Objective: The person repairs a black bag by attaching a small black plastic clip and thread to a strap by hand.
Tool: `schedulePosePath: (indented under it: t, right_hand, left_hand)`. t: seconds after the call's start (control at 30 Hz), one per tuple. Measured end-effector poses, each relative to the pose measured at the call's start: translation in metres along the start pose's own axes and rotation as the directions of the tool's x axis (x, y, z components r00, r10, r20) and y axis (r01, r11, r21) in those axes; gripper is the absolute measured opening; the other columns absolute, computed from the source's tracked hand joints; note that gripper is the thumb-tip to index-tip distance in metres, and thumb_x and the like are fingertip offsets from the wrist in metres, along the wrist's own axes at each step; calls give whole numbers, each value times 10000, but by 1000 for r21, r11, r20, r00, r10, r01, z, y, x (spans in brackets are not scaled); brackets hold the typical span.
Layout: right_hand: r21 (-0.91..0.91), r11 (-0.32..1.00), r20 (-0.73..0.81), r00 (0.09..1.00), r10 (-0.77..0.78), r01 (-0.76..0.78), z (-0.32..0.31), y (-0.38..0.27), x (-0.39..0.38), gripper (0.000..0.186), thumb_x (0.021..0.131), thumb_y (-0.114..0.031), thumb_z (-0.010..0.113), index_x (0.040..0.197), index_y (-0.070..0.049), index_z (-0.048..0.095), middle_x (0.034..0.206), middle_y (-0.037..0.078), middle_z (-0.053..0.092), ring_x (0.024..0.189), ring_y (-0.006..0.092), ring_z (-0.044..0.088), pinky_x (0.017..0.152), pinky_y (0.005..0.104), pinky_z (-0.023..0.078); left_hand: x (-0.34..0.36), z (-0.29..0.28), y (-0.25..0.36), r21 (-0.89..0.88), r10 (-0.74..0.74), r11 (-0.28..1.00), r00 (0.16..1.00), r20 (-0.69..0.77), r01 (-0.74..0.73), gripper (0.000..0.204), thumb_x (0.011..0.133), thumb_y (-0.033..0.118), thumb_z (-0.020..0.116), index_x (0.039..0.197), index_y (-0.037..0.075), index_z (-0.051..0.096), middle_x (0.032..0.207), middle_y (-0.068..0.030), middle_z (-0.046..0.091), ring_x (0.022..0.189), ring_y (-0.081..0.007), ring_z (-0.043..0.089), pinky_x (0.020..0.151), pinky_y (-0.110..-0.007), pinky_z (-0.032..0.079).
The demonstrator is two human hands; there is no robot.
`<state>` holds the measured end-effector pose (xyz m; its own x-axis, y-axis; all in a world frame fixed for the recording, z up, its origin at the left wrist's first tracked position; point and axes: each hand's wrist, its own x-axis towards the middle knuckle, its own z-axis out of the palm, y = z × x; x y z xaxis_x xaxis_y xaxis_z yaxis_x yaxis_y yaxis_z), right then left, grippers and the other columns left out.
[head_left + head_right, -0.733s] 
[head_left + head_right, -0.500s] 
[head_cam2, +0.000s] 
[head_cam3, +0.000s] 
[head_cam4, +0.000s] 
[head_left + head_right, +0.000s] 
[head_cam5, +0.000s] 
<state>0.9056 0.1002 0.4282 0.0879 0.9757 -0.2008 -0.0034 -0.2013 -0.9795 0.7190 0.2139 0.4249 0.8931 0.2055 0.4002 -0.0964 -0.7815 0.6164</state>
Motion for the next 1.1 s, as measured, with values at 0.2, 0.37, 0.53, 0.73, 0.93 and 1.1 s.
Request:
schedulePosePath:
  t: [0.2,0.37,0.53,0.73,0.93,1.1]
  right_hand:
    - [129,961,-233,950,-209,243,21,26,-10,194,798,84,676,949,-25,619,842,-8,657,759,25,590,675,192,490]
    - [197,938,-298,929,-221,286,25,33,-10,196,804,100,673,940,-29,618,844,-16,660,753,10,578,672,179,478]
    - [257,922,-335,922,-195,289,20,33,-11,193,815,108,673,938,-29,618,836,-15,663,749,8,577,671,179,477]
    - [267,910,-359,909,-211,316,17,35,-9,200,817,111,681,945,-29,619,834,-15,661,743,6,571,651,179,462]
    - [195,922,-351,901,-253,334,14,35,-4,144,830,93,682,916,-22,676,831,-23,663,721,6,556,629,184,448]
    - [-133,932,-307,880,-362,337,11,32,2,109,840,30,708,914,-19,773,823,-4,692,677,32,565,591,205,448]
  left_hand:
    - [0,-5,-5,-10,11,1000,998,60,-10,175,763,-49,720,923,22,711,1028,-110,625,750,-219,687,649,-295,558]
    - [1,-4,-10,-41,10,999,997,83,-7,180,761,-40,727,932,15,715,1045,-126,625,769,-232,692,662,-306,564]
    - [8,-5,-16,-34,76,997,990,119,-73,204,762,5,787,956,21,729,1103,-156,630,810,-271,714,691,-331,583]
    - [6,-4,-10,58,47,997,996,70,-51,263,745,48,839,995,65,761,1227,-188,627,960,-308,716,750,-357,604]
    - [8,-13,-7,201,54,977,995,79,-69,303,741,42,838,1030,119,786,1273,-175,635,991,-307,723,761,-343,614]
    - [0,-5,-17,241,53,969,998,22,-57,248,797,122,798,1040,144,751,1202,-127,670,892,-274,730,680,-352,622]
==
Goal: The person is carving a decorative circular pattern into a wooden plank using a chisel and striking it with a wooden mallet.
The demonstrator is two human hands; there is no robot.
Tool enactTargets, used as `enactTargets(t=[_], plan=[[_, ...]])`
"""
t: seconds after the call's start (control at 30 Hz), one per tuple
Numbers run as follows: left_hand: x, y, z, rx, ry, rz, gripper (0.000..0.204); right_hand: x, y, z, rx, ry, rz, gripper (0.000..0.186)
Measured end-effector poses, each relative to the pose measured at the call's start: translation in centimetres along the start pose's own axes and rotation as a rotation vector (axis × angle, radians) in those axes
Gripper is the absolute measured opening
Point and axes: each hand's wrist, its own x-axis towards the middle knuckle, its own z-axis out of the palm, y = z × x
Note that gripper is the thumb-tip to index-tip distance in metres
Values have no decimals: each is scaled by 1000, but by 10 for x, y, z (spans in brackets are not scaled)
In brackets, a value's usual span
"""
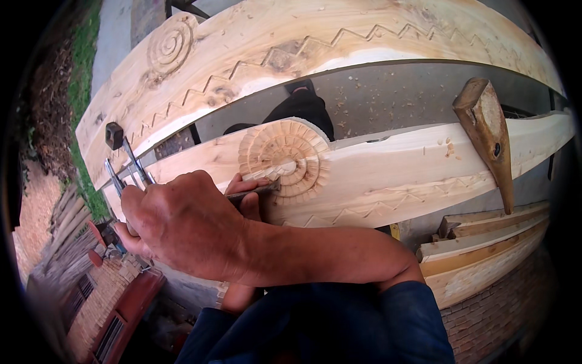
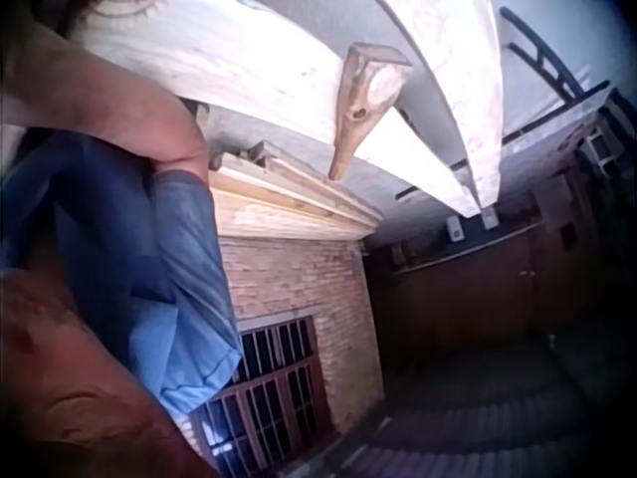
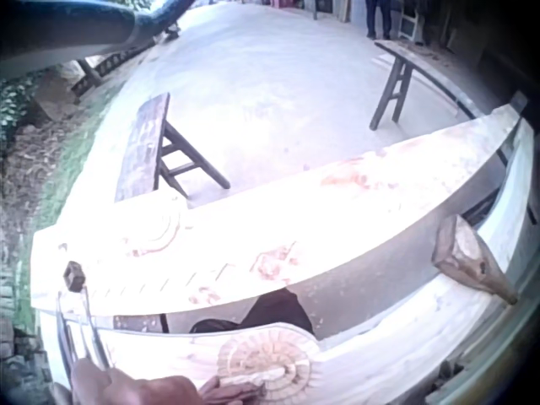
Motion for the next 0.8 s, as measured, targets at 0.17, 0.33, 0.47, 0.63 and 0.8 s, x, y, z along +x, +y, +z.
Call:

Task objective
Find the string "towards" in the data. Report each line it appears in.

Task solution
`<state>` holds the measured end-effector pose (xyz m; its own x-axis, y-axis; all in a world frame fixed for the recording, z up, its origin at the left wrist's first tracked position; point and axes: each hand's wrist, its own x-axis towards the middle knuckle, its own z-axis out of the palm, y = z × x; x y z xaxis_x xaxis_y xaxis_z yaxis_x yaxis_y yaxis_z), right then left, grippers and the other columns left out.
Point and axes: each hand's wrist, its own x-axis towards the middle knuckle, its own z-axis out of the palm, y = z × x

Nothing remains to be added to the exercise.